Arthur Melvin “Art” Okun, born November 28, 1928 in Jersey City, New Jersey – was an American economist. He served as Chairman of the Board of Financial Advisors between 1968 and 1969. Prior to his chairmanship of CEA, he was a professor at Yale University. He formulated Okun’s law on the relationship between unemployment and economic growth.

The American economist Arthur Okun formulated a law – Okun’s law – which states that there is a clear negative correlation between GDP growth (measured in %) and the absolute change in the unemployment rate. This means that when GDP rises, the unemployment rate will fall. Okun’s legislation claims that for every percentage point, the actual unemployment rate exceeds the so-called “natural” unemployment rate, the gross domestic product is reduced by 2-3%.

Okun’s law is more defined as “Okun’s rule of thumb”, because it is primarily an empirical observation rather than a result derived from theory. Okun’s legislation is approximate because factors other than employment (such as productivity) affect production.

There are several reasons why GDP may rise or fall faster than unemployment falls or rises.
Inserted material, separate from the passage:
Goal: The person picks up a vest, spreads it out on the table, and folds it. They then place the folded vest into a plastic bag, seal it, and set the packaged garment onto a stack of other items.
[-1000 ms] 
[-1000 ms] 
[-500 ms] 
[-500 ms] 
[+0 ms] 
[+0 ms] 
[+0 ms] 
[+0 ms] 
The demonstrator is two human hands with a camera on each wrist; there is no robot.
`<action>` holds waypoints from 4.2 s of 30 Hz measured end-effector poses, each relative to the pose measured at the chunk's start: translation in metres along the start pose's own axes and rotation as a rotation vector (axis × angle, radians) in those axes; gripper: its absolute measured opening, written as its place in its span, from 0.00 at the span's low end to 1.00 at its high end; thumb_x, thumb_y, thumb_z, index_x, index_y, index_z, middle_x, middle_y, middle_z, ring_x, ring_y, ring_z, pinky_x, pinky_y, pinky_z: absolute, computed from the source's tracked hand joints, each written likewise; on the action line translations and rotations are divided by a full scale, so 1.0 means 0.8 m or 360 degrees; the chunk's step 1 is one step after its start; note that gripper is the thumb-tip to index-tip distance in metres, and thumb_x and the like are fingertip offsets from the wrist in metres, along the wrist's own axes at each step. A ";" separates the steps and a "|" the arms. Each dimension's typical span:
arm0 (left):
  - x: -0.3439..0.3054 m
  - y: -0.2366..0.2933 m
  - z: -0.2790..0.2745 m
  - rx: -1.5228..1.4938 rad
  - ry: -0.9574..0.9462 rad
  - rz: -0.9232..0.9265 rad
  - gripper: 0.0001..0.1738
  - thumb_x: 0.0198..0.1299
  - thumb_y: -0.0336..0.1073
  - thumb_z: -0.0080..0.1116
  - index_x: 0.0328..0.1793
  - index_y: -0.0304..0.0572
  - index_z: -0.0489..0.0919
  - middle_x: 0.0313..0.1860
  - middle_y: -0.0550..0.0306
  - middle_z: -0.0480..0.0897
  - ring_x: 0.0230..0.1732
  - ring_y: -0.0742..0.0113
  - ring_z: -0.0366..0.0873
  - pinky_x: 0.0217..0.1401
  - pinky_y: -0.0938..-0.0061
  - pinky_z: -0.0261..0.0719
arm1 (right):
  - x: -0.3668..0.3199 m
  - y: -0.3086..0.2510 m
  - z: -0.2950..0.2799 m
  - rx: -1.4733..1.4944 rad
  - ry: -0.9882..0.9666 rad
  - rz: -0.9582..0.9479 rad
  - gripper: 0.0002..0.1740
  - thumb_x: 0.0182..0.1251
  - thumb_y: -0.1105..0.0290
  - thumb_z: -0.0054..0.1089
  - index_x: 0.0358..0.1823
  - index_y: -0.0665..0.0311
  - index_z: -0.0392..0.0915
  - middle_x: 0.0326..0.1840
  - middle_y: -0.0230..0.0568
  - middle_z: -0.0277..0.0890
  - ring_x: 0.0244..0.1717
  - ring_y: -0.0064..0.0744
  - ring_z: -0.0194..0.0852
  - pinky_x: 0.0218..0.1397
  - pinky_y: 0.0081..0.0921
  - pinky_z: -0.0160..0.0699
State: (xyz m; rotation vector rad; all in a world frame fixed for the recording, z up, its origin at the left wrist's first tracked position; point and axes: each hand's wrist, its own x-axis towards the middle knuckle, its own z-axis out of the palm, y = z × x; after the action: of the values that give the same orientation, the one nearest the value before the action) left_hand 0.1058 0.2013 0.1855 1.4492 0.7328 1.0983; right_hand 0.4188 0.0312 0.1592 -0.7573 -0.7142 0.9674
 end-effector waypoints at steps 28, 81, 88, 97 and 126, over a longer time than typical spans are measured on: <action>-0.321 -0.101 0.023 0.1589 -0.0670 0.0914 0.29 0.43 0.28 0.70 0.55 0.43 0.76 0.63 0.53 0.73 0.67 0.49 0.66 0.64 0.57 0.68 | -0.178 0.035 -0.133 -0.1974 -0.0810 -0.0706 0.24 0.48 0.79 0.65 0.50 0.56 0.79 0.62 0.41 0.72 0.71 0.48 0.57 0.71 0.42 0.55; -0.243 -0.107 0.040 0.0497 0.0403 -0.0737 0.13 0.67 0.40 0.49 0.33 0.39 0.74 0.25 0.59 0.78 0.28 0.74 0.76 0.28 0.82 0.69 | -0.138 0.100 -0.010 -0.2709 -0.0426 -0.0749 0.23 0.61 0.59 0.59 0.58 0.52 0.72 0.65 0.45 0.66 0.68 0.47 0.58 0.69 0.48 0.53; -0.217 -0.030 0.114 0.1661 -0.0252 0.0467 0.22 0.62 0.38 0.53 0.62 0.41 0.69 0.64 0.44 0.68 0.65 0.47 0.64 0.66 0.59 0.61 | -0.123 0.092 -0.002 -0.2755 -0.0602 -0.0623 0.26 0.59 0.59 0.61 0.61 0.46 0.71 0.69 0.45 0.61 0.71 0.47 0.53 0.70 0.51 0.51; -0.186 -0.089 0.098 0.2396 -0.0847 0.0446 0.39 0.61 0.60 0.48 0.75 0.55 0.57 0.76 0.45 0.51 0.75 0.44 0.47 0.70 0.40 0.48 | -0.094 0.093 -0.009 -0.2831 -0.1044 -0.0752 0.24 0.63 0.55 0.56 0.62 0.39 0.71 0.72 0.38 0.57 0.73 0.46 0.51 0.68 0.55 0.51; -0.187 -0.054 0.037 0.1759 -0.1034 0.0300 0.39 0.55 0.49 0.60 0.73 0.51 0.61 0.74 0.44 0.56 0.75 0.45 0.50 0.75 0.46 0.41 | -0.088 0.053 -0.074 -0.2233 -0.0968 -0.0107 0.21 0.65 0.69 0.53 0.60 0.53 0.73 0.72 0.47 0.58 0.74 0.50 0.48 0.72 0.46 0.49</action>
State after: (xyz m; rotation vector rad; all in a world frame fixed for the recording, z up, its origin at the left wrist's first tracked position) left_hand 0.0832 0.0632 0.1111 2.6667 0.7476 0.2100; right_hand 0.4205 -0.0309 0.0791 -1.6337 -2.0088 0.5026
The following happens when unemployment rises,

  • A reduction in multiplier effect, created by circulation of money from employees
  • Unemployed people can quit the workforce (stop looking for work), after which they are no longer counted in the unemployment statistics
  • Employees can work fewer hours
  • Labour productivity may fall because employers retain more workers than they need

One of the consequences of Okun’s legislation is that an increase in labor productivity together with an increased labor force may mean that net real value output grows without net unemployment falling.

If the following applies:

U = unemployment rate
C is the factor that relates to changes in unemployment to changes in output
ΔY is the change in actual production from one year to the next
ΔU is the change in actual unemployment from one year to the next
K is the average annual growth rate at full employment

Okun’s law can be formulated as follows:

ΔY / Y = K – CΔU, which can be rewritten to

ΔU = (K – (ΔY / Y)) / C

Where K is the average growth rate and C is the factor that links the change in unemployment to the growth in GDP. For example, if K is 2%, the growth rate must be greater than 2% for unemployment to fall. How much unemployment falls will depend on C.